Je fais un aller-retour à Marion pour le ravito. Ce soir, belle baignade dans la rivière. Les premiers rhododendrons et les mille-pattes omniprésents sur le chemin. Les champignons sur les arbres sont aussi fréquents que beaux

 

10 mai

 L'AT traverse une des rares plaines du parcours, gâchée par les trains et une autoroute des plus bruyante. Café dans un station-service avec un Américain francophone. Pluie vers 14h30, mais l'hostel proche est occupé par un bavard impénitent ("Talking Head," c'est dire) qui me fait fuir. Bivouac humide.

 

11 mai

 Gué facile aux chevilles puis bonne matinée, mais l'après-midi est une horreur : ni moi ni l'horloge n'avancent, le chemin n'est pas si difficile, mais je me traîne, gros coup de pompe là. Le lendemain, pas mieux, même après deux cafés et une heure de repos : j'appelle un shuttle et vais à Parisburg où je prends une chambre (50$) pour 3 nuits : dommage de gâcher des si belles journées mais j'ai besoin de repos. De plus l'épaule droite tire fort. Je trouve une ostéo qui me soigne et me donne la recette miracle : "mettre les oreilles derrière les épaules" Ce sera magique.
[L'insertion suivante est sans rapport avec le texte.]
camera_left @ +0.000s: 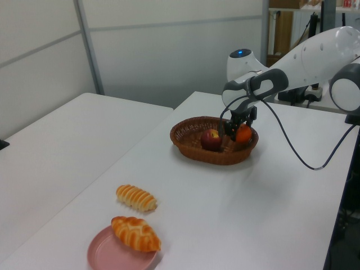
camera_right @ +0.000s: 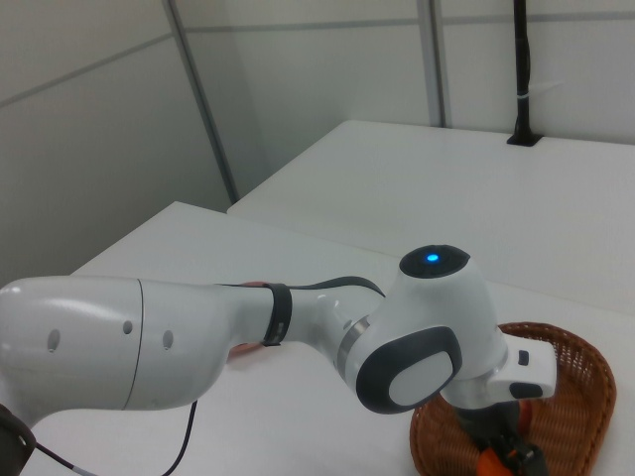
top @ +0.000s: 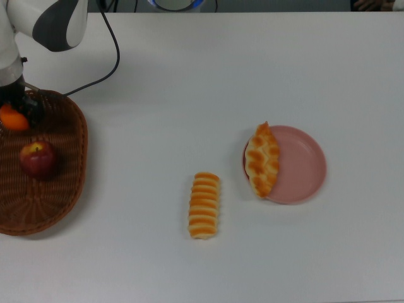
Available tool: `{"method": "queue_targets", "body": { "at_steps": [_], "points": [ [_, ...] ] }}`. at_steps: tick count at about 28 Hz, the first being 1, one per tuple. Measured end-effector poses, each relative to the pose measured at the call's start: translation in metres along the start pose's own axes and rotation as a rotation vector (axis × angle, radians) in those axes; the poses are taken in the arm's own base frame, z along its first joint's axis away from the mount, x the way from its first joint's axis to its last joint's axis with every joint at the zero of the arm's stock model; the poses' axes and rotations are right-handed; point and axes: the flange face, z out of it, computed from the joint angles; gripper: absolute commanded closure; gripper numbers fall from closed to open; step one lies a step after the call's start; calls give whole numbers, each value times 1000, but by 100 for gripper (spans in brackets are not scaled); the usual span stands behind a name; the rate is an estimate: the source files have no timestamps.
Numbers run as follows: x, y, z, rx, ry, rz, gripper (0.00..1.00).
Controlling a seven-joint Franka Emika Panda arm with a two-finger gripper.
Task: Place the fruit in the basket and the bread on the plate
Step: 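Move the gripper down onto the ridged bread roll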
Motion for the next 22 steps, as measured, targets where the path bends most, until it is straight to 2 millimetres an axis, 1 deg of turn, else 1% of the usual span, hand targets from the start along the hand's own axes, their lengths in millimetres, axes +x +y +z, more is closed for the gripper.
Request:
{"method": "queue_targets", "body": {
  "at_steps": [4,7,10,13,16,18,19,20,22],
  "points": [
    [1,1,-6,1,10,-18,0],
    [2,2,-15,3,21,-32,0],
    [1,3,-30,9,26,-35,0],
    [0,-4,-47,31,27,-36,0],
    [-1,-30,-70,75,35,-60,0],
    [-1,-58,-85,106,36,-89,0],
    [-2,-76,-92,121,38,-102,0],
    [-3,-103,-101,137,42,-118,0],
    [-6,-144,-111,158,44,-139,0]
  ]
}}
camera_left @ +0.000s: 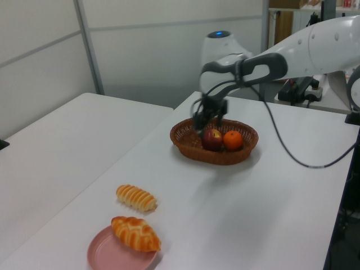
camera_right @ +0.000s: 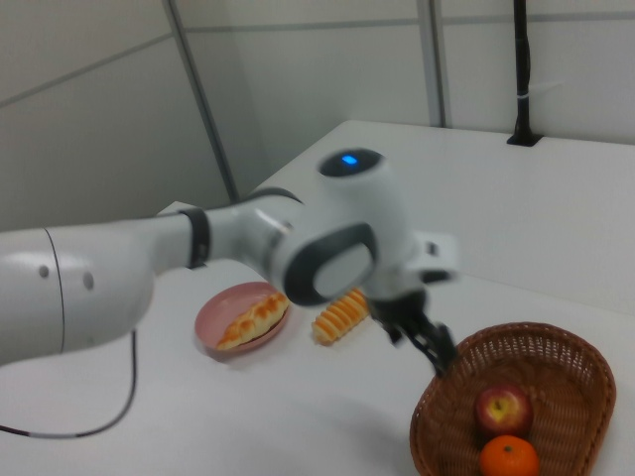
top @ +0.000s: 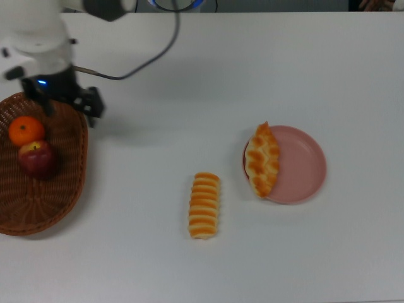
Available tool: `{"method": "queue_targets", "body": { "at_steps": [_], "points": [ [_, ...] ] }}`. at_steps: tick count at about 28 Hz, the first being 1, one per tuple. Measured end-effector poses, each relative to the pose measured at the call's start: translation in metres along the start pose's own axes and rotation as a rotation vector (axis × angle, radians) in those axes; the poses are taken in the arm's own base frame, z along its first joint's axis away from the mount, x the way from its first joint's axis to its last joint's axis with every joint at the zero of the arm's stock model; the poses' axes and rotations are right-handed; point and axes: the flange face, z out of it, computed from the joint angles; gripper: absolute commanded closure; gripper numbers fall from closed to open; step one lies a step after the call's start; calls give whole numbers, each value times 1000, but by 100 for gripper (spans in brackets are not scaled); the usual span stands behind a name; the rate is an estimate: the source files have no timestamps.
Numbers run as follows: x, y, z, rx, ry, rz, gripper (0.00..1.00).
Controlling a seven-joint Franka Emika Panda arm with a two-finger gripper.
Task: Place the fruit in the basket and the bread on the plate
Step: 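Move the gripper down onto the ridged bread roll, then grasp the ridged bread roll and lift it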
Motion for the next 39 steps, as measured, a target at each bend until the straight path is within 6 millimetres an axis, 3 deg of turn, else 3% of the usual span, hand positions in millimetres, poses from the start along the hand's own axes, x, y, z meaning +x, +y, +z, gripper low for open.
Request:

 Le resto Happy Hog, très bon, est un exemple de pourquoi j'aime les petites villes américaines : il offre des repas gratuits à ceux qui en ont besoin.

 

15 mai

 Tiens, un Écossais en kilt. Petites pluies, arrêt à 15h30 : bonne idée, d'énormes draches tombent peu après. Le shelter est plein, avec des Russes trop bavards mais pas frileux : deux bonnes heures torse nu après être arrivés trempés !

 

16 mai

 Avec la doudoune sous un genou, je dors mieux. Aujourd'hui, je tombe sur l'une des pires sections à ce jour : un enchaînement ininterrompu de grosses pierres glissantes et agressives. C'est à se demander si on ne va pas abandonner : la prochaine fois, je vais à la plage !
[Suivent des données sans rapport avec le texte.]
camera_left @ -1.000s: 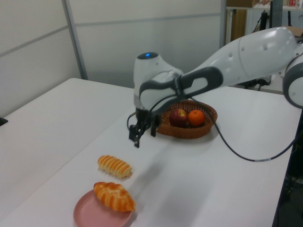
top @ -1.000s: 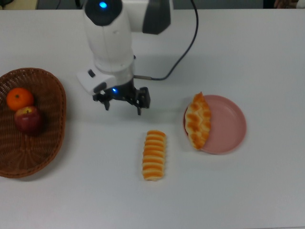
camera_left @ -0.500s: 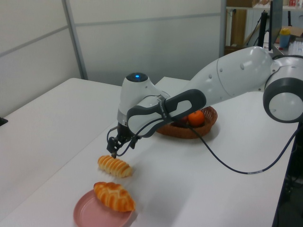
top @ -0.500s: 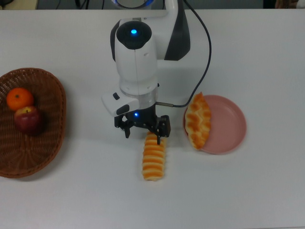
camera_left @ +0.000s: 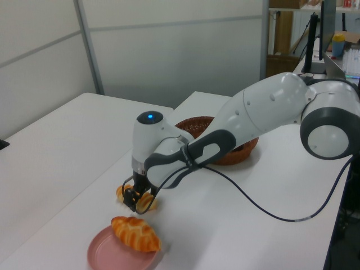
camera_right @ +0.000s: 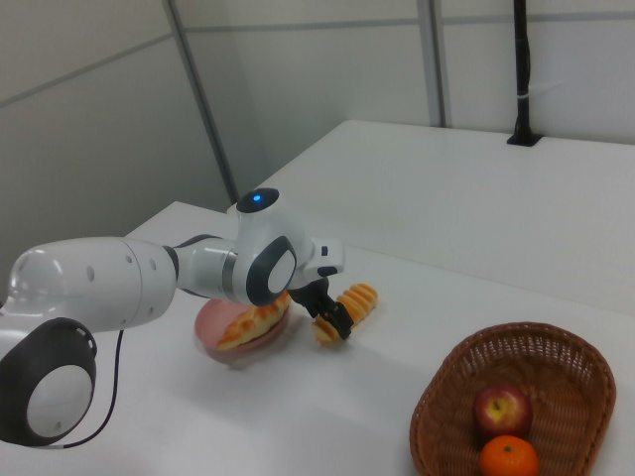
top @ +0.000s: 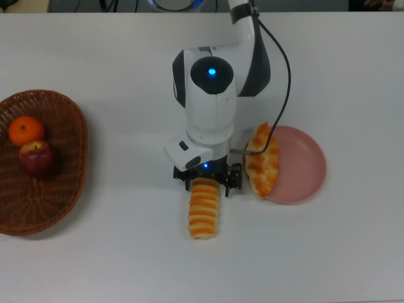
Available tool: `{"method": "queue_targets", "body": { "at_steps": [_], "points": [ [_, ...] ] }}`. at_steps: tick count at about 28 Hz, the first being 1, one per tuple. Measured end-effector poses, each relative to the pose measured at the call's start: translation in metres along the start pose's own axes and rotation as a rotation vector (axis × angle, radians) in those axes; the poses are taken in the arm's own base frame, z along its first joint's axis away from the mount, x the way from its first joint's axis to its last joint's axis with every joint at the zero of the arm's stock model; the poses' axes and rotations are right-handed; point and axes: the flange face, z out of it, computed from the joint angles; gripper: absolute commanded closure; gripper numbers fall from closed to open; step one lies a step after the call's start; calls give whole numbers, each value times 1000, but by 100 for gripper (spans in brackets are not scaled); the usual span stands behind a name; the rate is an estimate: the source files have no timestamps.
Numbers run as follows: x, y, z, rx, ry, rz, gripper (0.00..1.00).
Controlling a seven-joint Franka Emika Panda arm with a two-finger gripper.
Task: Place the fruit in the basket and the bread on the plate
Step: 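Grasp the ridged bread roll and lift it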
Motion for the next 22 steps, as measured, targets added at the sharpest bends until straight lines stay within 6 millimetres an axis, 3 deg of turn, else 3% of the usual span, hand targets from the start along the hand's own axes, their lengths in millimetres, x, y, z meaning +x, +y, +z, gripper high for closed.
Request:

 Vue typique de l'AT, avec trop d'humain dans le paysage pour mon goût.  Rat snake, aussi fréquent qu'inoffensif.

 J'aborde des parties sur de grandes dalles inclinées : amusant avec des chaussures qui accrochent bien, mais lent et fatiguant. Pluie la nuit.

 

18 mai

 Les Dents du Dragon : de la grimpette facile, rigolote. Détour routier pour me ravitailler à une station-service pas terrible. Je demande à Pam, ma correspondante USA, une nouvelle paire de chaussures.

 

19 mai.

 Pressé d'arriver à la ville, je fais 25 Km dans la matinée : la fin est dure. Déjeuner trop copieux, trop rapide => je dois m'accroupir en urgence derrière un mur ! Nuit dans un fort bon motel et gros petit déjeuner le lendemain. Temps splendide : je sors la jupe, enlève la chemise. Un TA nous attend en haut de la côte. Fin de journée au pas de course avec 4 litres d'eau pour avoir une place au shelter : il y a du monde. Les jours suivants, le temps reste beau et moi, je reste en tenue d'été, avec des petits bains quand l'occasion se présente. Plusieurs fois, je prends des routes désertes qui me permettent de regarder autre chose que mes pieds, mais les vues sont limitées. Sur le TA, les trajets vers les villes de ravitaillement se font plutôt avec des shuttles payants qu'en stop, qui marche assez moyennement.

 

23 Mai.

 Ravissante petite vallée jadis peuplée d'anciens esclaves et journée de 40 km et 2250 m de montée.

 

24 Mai

 Averse à l'aube, je flemmarde. Une troupe de scouts établit son camp sans me déranger, merci. Le lendemain, un TA m'offre un petit déjeuner. Je prends une variante bleue très amusante le long d'un torrent abrupt. En arrivant à Wensborough (en stop) une bretelle de mon sac lâche : je commande un nouveau 50 litres chez Zpacks, ainsi qu'un sac de couchage "quilt" 5° ; mes nouvelles chaussures sont bien là. Un des shelters devait être habité : j'ai le dos plein de morsures, que le frottement du sac n'arrange pas.

 

29 mai

 Je traverse le parc de Shanandoah par une jolie crête facile que je ferai essentiellement sur la route du parc, presque déserte. Très touristique, le parc propose plusieurs restos et j'en profite : je vais même reprendre un peu de poids ! Les shelters sont souvent pleins, avec des jeunes qui font la fête, ce qui n'est pas une bonne recette pour une nuit reposante.